In truth, most of it needs to be forgiven and/or dismissed. We must learn to neutralize, not engage.
Myth: What my child says when angry or scared must be true.
Fact: People will say all sorts of things when they are full of emotion.
Remember, part of raising a Montessori child is that key component of innately respecting them as human beings. Yes, they are young children, but they are still people with the full range of emotions and needs of grown-ups yet with fewer of the necessary tools. If we, with all of our adult logic and coping skills still say things we don't always mean when we are upset or afraid, how much more true is this of our children?

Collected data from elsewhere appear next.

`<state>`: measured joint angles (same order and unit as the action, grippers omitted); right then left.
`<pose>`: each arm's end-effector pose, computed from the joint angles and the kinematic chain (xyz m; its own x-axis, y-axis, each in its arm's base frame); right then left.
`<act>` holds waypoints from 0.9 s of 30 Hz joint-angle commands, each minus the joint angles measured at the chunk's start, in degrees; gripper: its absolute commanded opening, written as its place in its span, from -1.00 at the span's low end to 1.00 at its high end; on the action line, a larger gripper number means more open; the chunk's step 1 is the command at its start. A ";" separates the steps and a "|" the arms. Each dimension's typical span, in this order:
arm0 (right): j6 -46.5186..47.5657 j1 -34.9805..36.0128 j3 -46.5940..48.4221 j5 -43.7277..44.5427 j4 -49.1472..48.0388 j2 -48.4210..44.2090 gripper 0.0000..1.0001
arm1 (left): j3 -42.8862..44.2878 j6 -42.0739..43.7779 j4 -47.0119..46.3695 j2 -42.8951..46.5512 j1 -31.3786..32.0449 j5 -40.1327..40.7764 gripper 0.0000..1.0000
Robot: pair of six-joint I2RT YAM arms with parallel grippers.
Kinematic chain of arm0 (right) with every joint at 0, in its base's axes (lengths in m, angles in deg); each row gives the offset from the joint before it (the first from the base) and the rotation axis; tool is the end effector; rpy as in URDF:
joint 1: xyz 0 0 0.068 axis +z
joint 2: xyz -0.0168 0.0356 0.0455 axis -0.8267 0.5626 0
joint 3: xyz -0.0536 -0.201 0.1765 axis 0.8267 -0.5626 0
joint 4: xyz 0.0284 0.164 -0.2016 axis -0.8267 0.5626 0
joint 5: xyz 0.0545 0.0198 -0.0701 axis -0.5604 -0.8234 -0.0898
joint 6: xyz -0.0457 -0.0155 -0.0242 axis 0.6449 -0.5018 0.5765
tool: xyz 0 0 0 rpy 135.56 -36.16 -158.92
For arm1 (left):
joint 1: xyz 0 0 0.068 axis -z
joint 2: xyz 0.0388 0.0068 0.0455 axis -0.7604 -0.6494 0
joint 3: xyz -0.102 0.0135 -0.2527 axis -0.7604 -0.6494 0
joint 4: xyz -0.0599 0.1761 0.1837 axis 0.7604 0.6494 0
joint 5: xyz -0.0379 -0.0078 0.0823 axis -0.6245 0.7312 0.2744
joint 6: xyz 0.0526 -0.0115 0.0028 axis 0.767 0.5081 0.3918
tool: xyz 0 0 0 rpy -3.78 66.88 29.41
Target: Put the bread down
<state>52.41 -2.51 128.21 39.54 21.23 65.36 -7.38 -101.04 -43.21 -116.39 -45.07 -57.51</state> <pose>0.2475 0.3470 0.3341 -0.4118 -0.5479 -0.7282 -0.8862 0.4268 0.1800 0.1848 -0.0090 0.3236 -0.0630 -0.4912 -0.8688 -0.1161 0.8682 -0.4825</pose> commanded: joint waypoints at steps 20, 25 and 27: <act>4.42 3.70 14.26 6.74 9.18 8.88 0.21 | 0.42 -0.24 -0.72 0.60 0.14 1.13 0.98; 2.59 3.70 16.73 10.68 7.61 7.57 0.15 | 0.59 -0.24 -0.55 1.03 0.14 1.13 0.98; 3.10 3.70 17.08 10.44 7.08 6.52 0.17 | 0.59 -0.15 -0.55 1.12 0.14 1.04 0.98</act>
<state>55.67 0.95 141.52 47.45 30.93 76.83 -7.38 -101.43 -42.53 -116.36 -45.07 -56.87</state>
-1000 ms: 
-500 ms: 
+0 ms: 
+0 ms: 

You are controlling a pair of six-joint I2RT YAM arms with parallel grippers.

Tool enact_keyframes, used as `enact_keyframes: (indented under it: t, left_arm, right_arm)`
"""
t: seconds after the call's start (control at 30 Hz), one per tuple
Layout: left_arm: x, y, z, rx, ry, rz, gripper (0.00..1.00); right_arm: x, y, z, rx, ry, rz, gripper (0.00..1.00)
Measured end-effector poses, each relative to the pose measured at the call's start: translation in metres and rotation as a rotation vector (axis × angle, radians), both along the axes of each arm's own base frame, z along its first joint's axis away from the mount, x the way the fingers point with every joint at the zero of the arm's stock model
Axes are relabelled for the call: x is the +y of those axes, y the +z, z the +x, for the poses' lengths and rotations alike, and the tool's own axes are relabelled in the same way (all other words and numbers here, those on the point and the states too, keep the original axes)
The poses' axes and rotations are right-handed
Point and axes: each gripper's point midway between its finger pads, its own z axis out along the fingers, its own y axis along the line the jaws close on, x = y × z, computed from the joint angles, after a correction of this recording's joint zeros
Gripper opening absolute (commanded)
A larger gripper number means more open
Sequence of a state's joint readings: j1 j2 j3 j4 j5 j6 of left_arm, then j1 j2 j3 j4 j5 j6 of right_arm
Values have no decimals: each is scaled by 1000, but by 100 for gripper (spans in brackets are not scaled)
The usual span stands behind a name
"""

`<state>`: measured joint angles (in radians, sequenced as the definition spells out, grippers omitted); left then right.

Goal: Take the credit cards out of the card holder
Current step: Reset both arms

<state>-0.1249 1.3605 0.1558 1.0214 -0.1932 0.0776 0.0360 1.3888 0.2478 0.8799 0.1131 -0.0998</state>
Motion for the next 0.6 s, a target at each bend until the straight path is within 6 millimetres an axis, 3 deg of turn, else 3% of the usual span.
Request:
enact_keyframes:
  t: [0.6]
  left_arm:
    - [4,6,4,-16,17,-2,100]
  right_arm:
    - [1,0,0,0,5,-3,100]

Parents need to learn to neutralize (not engage in) a child's arguing, especially when the child is angry. Certainly we should not respond to things they say when angry. There are several Love and Logic phrases parents can use when dealing with an angry child:
- You seem upset. Let's talk again when you are calmer.
- I listen to people who don't shout at me.

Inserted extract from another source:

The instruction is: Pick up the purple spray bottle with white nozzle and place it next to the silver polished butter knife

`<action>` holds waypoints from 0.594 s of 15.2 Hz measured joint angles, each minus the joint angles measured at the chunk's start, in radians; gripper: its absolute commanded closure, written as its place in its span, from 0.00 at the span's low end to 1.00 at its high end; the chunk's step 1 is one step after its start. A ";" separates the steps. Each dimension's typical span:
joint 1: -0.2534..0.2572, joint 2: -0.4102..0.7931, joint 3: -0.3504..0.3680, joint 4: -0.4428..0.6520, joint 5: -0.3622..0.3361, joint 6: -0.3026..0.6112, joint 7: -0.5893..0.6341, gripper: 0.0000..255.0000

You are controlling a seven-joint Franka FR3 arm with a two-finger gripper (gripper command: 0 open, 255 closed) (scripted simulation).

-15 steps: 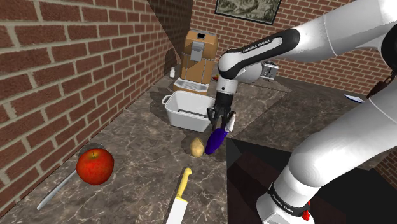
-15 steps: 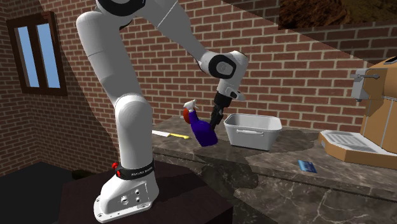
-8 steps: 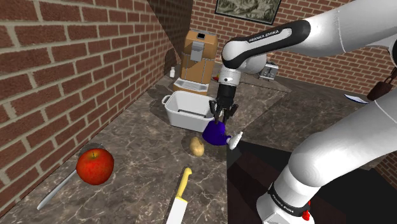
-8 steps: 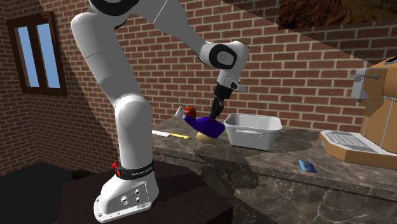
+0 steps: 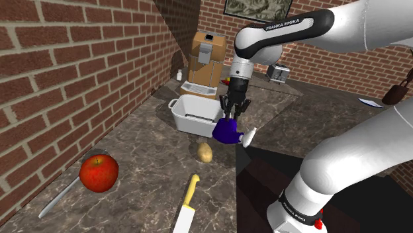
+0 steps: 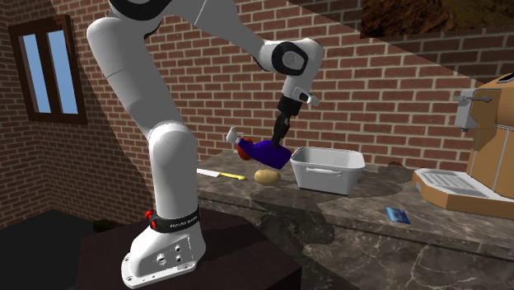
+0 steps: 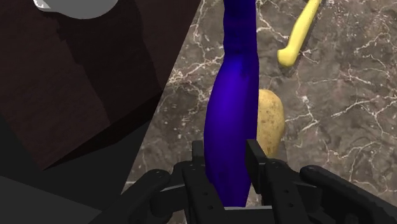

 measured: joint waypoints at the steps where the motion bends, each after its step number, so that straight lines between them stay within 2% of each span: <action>1: 0.000 -0.003 0.000 0.011 -0.001 -0.014 0.003 1.00; 9: -0.001 -0.028 -0.004 0.095 -0.006 -0.121 0.025 1.00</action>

- I'll listen as soon as your voice is as calm as mine.
- I'll be glad to discuss this when respect is shown.
- I'll be glad to discuss this with you as soon as your arguing stops.
- You are welcome to stay in the room with us when you give up that behavior.
- I love you too much to continue arguing about this. I am done talking.
- I love you and would never willingly put you in a dangerous situation. You can trust me.
- It's so sad that you're scared, but I know you will be fine.
- I would hate for you to miss out on fun things because of your fear, but that's your choice.